3 minute read
Erin Bascom
Erin Bascom
The Regenerative Confluence of Water
Acommunity-based methodology of healing is developed to enable the regenerative co-development of the Salt River watershed. Urban development has generally been the result of proximity to a major water source. Ancient cultures honored water for its multiplicity of values and utilized it in uncompromising ways. As a result of Western development practice, water systems have been stripped of their natural dynamic rhythms for order, consistency, and control in our increasingly demanding modern systems. What remains are the physical and historical fragments of the Salt River.
In the 1800s when settlers arrived in the Salt River valley, they named the developing Arizona territory “Phoenix” as a symbolic gesture out of recognition of the development’s emergence from the ashes of the Hohokam farming tribe. Development strategies associated with colonization and the industrialization of the 1800’s produced new infrastructure to control rivers and lakes to overcome the fluid, irregular, and sometimes damaging patterns of natural water systems. These practices permanently altered the natural water systems of central Arizona.
In recognition of the value brought to the Phoenix Metropolitan area by the Salt River, efforts must be focused on its regeneration. Before we can heal the river; however, we must first heal our relationship with the river and with each other. What once served as cultural, spiritual and physical anchor for the indigenous peoples who originally inhabited this land, may once again be re-established as an integral part of daily life.
The intent of this study is to develop a new ecocultural design model of development for the Salt River watershed and surrounding areas with renewed respect for the land in modern society. It includes both conceptual and practical community guides to facilitate and catalyze a new community-driven typology of planning prepared for rapid community change and climate challenges. This study includes the review of prominent existing projects, both regionally and globally, with expertise in the areas of urban development, culture and place keeping/making, ecology and water management. This study aims to exhibit the diverse components of urbanism and its effects on the Salt River corridor, surrounding urban ecosystems and climate. This thesis argues for simultaneous and codependent cultural and ecological growth and healing, and its necessity for sustainable urban development.
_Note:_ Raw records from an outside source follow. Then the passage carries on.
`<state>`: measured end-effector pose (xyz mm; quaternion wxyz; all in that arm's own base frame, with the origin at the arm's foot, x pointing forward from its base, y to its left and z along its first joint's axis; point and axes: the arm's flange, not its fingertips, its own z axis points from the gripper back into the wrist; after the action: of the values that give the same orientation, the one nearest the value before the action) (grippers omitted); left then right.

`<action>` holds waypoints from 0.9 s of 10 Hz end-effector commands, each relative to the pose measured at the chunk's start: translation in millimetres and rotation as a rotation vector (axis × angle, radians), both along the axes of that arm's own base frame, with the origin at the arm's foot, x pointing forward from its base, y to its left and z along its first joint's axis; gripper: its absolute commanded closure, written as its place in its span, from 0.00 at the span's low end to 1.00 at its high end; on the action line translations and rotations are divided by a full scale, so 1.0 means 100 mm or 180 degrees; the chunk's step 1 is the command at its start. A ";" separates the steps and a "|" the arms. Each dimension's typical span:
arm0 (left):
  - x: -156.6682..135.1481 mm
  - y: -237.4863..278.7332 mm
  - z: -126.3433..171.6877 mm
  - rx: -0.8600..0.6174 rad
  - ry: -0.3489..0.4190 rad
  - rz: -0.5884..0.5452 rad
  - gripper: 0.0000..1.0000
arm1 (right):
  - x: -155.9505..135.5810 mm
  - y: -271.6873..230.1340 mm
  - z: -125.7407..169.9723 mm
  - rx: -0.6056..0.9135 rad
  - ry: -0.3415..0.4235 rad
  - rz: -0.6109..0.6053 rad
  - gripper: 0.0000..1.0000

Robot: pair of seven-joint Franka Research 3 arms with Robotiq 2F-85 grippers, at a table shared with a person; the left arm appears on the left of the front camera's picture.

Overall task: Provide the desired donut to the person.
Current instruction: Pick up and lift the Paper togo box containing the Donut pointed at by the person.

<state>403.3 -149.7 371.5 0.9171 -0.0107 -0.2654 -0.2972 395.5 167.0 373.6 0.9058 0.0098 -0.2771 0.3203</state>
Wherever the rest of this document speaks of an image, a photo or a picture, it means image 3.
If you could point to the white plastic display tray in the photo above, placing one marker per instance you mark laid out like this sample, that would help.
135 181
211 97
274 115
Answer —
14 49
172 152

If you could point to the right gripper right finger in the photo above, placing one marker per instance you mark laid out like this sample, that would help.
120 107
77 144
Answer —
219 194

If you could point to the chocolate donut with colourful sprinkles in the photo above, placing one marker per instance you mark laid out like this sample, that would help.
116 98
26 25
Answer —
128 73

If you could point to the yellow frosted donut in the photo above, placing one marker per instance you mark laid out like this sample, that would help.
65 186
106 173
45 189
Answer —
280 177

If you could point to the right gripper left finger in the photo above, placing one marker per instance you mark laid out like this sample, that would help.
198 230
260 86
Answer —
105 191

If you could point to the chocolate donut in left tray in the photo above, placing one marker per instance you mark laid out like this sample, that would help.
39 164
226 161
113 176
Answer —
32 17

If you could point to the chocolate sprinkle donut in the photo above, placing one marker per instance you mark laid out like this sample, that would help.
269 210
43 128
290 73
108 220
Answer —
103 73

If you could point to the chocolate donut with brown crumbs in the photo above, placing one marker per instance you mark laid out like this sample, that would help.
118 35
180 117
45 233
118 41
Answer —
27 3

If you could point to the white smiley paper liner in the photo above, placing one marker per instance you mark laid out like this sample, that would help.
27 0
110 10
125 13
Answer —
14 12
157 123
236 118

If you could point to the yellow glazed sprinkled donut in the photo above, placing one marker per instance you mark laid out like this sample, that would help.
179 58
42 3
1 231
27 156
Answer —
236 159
Lastly, an urban revitalization framework is manifested in a community-oriented handbook based on key findings to produce a unified vision executed by watershed community co-design of the Phoenix metropolitan area. The Salt River traverses eight counties across forty miles. While this river hardly resembles what was once the cradle for development in the Sonoran Desert, it may still hold the key to our future. This is a call to action to consider our history, our present, and your role in our trajectory.
The healing process begins with the recognition of multiple value systems. To appropriately acknowledge and incorporate this multiplicity into the regenerative road map, knowledge exchange will become co-knowledge exchange, engagement will become co-engagement, followed by cocreation, co-implementation, and finally, coopportunity. Furthermore, river timelines will be referenced as plural to similarly acknowledge their multiplicity.